I have spent my life on a small team. Fighting, Hunting, Hiding. We had become like ghosts in the woods, extricating, learning, and killing. But I had never developed the strategy. I still lose to academics in Tafl and Cyess for the love of Benalus!

In the heat, in the very moment I am competent. I still have so much to learn in tactics, but I know them. But when it comes to strategy I am green. I have a wonderful tutor, but I do not know enough and I worry I’m not learning fast enough.

I hope when it comes to be steel and not wood that the hand is ready.

A public Notice in Runeheim

I, Sir Knut Bjornsson of the Order of the White Star, in service to Her Lady Dragomir, swear publicly that I will ferret out and execute the heretic wise ones in service of the hollow song invaders before the snows break for spring.

(Repeated in Njord)

The first pages of a fresh journal

I figure its time to start writing my thoughts down. People love to record the histories of noble men and heroes, so maybe I can shed some light on what the day to day really is.

Im a Knight now. Sworn in service to one of my best friends, or at least sometimes it feels that way. I worry about her, shes very alone, she has no true confidants, and even to me she can’t tell everything.

I am scared of her. I respect her. The ancient hestrali spoke of love many ways. I dont feel the romantic and sexual love i feel for my wife, i feel brotherhood, and i know through my time in the field that that is love too, not sexual, but something deeper. A trust.

I know I should feel differently now that I have a title, but I just feel the same. Deperate to do my job well. Scared when i get into real fights, and hopeless when faced with the thousand mineutia of the day.

I feel a weight creeping in. Like a pressure on my very soul, as if my company is now more than it used to be. I’m scared for my friends and daunted by the responsibility I bear for them.
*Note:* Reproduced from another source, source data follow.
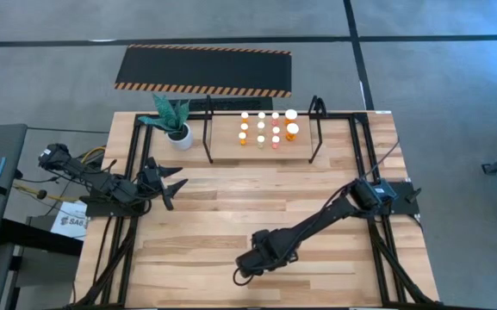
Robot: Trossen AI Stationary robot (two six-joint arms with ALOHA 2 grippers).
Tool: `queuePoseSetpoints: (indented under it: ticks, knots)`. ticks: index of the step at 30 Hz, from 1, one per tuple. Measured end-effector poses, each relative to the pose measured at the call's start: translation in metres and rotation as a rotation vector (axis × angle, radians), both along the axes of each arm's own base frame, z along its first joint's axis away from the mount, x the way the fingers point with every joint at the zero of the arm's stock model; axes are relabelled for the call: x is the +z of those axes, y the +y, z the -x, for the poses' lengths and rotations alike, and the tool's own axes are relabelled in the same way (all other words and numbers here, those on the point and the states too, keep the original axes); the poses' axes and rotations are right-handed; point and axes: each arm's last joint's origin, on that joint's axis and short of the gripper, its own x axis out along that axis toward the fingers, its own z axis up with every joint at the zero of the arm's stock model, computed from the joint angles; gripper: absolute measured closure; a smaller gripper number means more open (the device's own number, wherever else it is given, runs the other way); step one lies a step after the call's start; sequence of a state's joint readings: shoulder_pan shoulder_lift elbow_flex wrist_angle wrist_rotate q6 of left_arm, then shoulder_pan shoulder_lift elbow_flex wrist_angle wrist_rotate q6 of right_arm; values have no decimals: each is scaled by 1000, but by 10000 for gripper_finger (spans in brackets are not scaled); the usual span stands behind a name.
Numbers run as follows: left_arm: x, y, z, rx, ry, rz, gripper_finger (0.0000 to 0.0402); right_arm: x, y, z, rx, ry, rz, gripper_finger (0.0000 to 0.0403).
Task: Pick and place medicine bottles onto shelf by color
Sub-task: Put the big orange pill bottle aligned with the other big orange pill bottles on the shelf
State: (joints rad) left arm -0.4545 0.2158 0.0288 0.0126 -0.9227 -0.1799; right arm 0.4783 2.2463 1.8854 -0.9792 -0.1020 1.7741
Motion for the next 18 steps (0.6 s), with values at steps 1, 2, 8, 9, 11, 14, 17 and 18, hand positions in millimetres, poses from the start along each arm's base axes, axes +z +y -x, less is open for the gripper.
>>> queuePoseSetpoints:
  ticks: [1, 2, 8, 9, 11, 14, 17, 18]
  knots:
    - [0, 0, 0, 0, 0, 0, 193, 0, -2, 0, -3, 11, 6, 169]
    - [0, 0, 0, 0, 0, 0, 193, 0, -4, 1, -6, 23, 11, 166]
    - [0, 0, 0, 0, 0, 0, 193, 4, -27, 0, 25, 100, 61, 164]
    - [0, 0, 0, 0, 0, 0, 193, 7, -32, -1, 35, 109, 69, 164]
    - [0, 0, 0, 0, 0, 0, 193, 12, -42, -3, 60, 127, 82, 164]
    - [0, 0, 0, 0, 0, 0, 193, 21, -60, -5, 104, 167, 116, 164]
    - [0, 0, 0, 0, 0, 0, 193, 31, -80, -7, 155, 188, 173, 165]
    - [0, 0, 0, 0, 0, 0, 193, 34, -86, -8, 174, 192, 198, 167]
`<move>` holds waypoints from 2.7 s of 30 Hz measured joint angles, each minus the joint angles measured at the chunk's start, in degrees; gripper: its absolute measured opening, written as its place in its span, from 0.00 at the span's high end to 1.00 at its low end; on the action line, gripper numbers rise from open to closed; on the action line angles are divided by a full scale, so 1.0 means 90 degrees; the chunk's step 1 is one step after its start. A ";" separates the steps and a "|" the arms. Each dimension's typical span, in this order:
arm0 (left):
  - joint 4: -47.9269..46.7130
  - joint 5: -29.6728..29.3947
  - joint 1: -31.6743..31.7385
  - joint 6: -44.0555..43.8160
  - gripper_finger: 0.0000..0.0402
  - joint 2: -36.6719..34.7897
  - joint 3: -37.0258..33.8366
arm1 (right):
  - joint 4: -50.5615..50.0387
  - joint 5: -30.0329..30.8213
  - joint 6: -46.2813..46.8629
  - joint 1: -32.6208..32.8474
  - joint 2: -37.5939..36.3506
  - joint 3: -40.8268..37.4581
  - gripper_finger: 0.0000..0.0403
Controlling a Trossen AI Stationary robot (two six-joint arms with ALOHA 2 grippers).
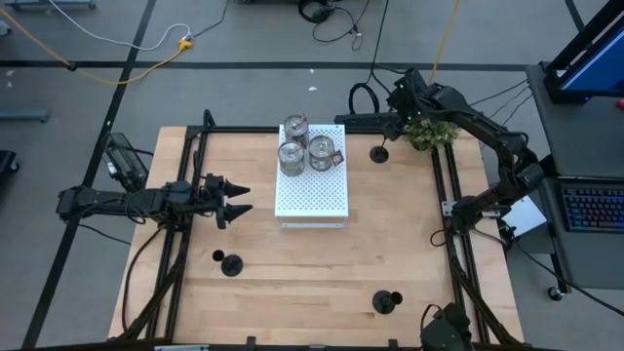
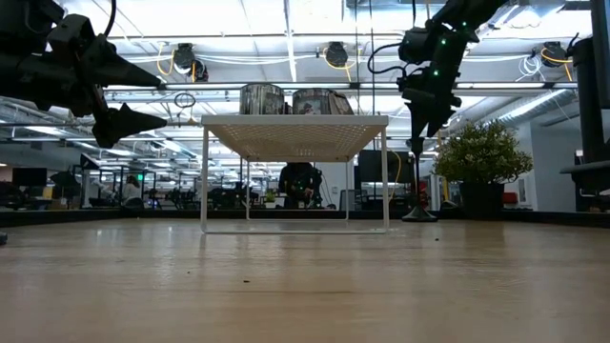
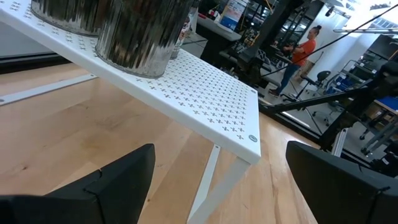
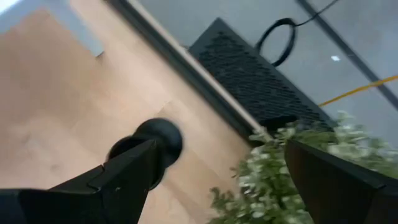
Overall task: Pick & Place candle stick holders
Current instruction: Put the top black candle holder on the shelf
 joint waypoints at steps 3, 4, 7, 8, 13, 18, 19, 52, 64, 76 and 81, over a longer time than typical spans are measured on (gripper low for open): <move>0.0000 -0.0002 -0.0001 0.0000 0.09 0.0000 0.0000 | -0.0163 -0.0256 -0.0117 -0.0001 0.0000 0.0000 0.14; 0.0000 0.0001 -0.0001 -0.0001 0.09 0.0000 0.0000 | -0.0197 -0.0264 -0.0163 -0.0001 0.0000 0.0000 0.14; 0.0000 -0.0002 -0.0001 0.0002 0.09 0.0000 0.0000 | -0.0190 -0.0256 -0.0245 -0.0019 0.0000 0.0000 0.14; 0.0000 -0.0002 -0.0001 0.0001 0.09 0.0000 0.0001 | -0.0178 -0.0258 -0.0245 -0.0032 0.0000 0.0000 0.14; 0.0000 0.0001 0.0001 0.0001 0.09 0.0000 0.0000 | -0.0103 -0.0251 -0.0257 -0.0041 0.0000 0.0000 0.14; 0.0000 -0.0002 0.0001 -0.0001 0.09 0.0000 0.0000 | -0.0095 -0.0256 -0.0259 -0.0041 0.0148 0.0005 0.14; 0.0000 -0.0002 0.0000 0.0002 0.09 0.0000 0.0000 | -0.0096 -0.0253 -0.0266 -0.0052 0.0206 0.0005 0.14; 0.0000 -0.0002 -0.0002 0.0002 0.09 0.0000 0.0000 | -0.0459 -0.0803 -0.0408 -0.0153 0.0988 0.0005 0.74; 0.0000 -0.0002 0.0000 0.0001 0.09 0.0000 0.0000 | -0.0376 -0.0738 -0.0395 -0.0155 0.0988 -0.0002 0.94; 0.0000 -0.0001 0.0001 0.0000 0.09 0.0002 0.0000 | -0.0388 -0.0734 -0.0378 -0.0146 0.0423 -0.0029 0.97; 0.0000 -0.0002 -0.0001 -0.0001 0.09 0.0000 0.0000 | -0.0976 -0.0570 -0.0313 -0.0096 0.0044 -0.0044 1.00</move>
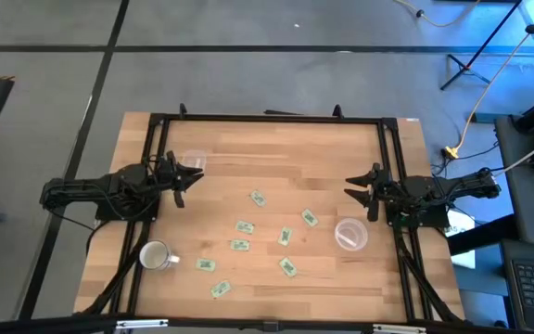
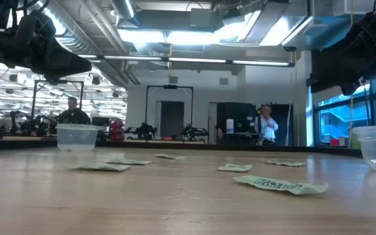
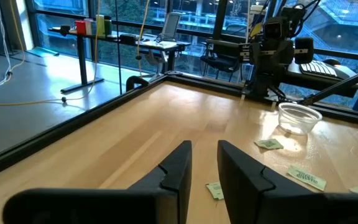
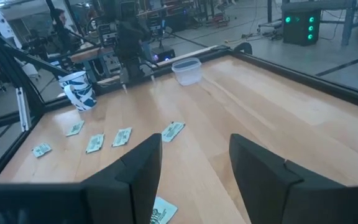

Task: Pick and place Stevia / Truvia into bins
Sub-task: Put the stevia packet into the round transparent container

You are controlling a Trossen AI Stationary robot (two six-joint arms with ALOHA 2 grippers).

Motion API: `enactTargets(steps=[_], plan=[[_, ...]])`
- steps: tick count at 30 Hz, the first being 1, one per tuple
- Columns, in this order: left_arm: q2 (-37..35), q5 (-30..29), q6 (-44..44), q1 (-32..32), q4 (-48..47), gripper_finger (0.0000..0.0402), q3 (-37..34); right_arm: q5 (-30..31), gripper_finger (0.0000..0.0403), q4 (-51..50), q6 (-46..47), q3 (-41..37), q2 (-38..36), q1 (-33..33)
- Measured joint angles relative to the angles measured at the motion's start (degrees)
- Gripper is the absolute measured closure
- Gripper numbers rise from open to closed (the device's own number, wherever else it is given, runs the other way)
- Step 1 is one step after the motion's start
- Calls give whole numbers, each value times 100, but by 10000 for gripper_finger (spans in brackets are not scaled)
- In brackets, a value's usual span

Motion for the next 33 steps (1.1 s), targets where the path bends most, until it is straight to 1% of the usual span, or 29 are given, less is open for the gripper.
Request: enactTargets(steps=[16, 21, 24, 27, 31, 33], plan=[[0, 1, 0, 1, 0, 329, 1, -1, 211, 125, -8, -1, 0, 0], [1, 1, 0, 2, 1, 329, 1, -2, 211, 124, 244, 0, 0, 0], [-1, 1, 0, 0, 1, 329, 1, 3, 211, 227, -22, 0, 4, 0], [1, 1, 0, 2, 0, 329, 1, -5, 211, 661, -234, 0, 2, 0], [1, 0, 0, 1, 0, 329, -1, -3, 211, 1479, -879, 32, 38, 0], [0, 1, 0, 1, 0, 329, 0, -7, 211, 1508, -1112, 196, 163, -3]])
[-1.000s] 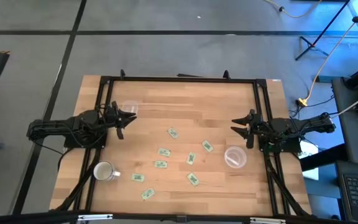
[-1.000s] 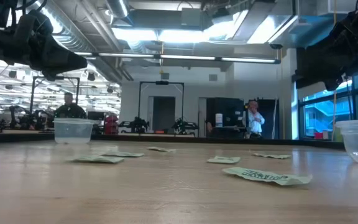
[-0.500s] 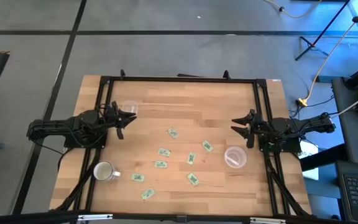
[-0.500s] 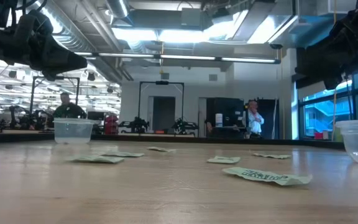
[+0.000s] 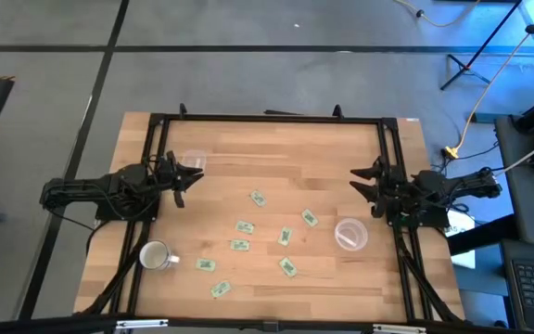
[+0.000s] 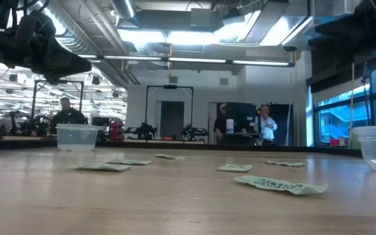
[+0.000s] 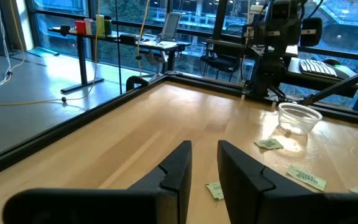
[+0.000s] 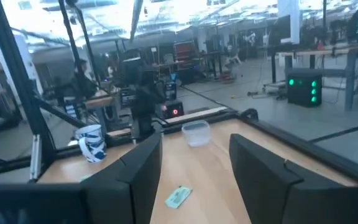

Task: Pick and place Stevia / Truvia into bins
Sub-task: Put the stevia packet into the round transparent container

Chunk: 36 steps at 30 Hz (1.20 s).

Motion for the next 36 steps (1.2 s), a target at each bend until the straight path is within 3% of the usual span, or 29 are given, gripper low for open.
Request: enactTargets(steps=[4, 9, 13, 19, 33, 36], plan=[[0, 1, 0, 1, 2, 329, -1, 4, 211, -106, -314, 501, 634, 0], [1, 1, 0, 0, 3, 329, 1, 9, 211, -368, -518, 1541, 2127, -2], [1, -1, 0, 1, 12, 329, -2, -2, 211, -1443, -9, 2669, 3515, -2], [0, -2, 0, -1, 22, 329, -1, -4, 211, -3174, 1576, 3947, 5403, -2], [-1, -2, 0, 1, 28, 329, -2, -374, 211, -3216, 2410, 4338, 8282, -2], [-1, -2, 0, 0, 28, 329, -1, -741, 211, -3189, 2442, 4338, 8721, -2]])
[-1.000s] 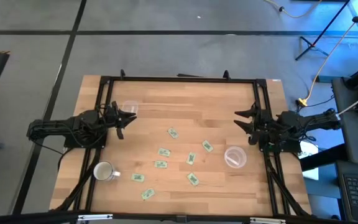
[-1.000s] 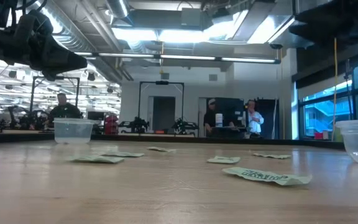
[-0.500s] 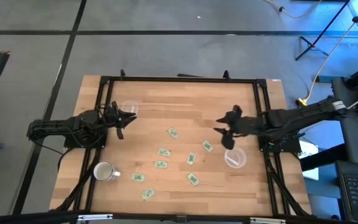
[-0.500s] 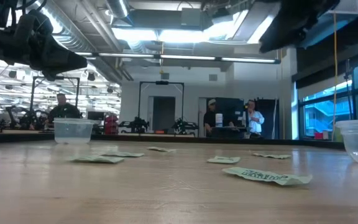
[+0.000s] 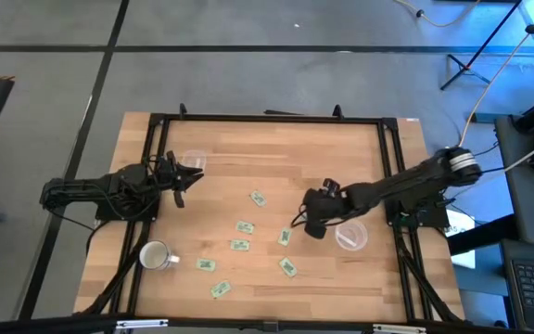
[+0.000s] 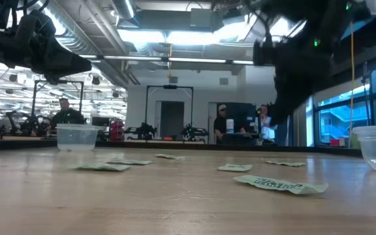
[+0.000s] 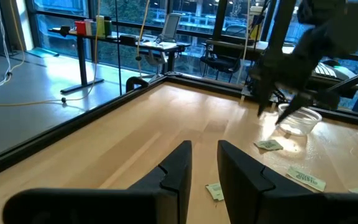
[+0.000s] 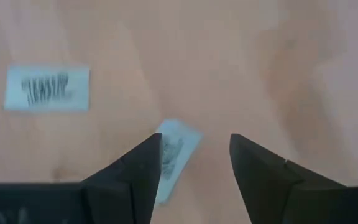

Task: Pick and place Stevia / Truvia into bins
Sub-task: Put the stevia packet into the round transparent container

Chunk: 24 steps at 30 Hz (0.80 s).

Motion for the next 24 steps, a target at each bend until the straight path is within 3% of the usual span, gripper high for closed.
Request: enactTargets(steps=[7, 24], plan=[[2, 0, 0, 1, -6, 329, 0, -649, 211, 561, 204, 0, 644, 0], [2, 0, 0, 1, -20, 329, 0, -654, 211, 485, 1385, 0, 698, -31]])
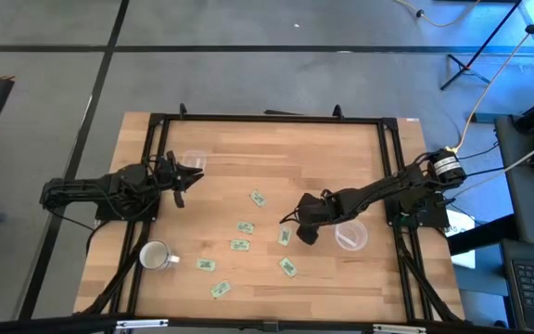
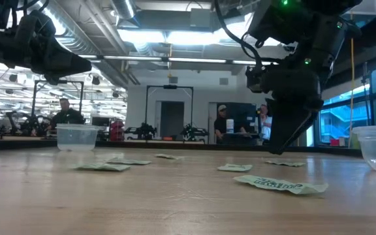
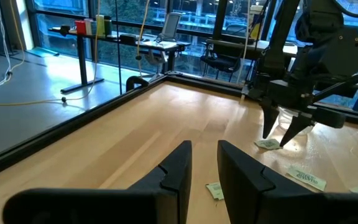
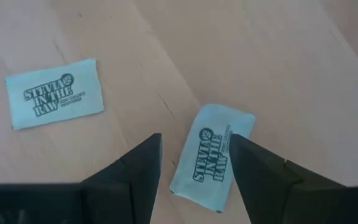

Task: Pick and place Stevia / Truvia into bins
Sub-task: Put the stevia packet into the round transparent container

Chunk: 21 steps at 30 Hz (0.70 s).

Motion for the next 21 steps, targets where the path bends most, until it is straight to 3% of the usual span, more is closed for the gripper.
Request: enactTargets(steps=[7, 21], plan=[[0, 0, 0, -2, 0, 329, 0, 179, 211, -356, 1020, 0, 0, -57], [0, 0, 0, -2, 0, 329, 0, 197, 210, -328, 899, 0, -2, -55]])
Originally I had wished to write of privelage and responsibility, of how station is its own burden, no matter how high or low one is.

I am finding it difficult to care. The prices and weight of this ring is heavier than it should be. I need time. I will clear my head and train.

Perhaps someday I’ll be worthy of being Ser Knut of the Order of the White Star. But as of right now? Im jealous of Ser Alastor. At least he is able to rest fully.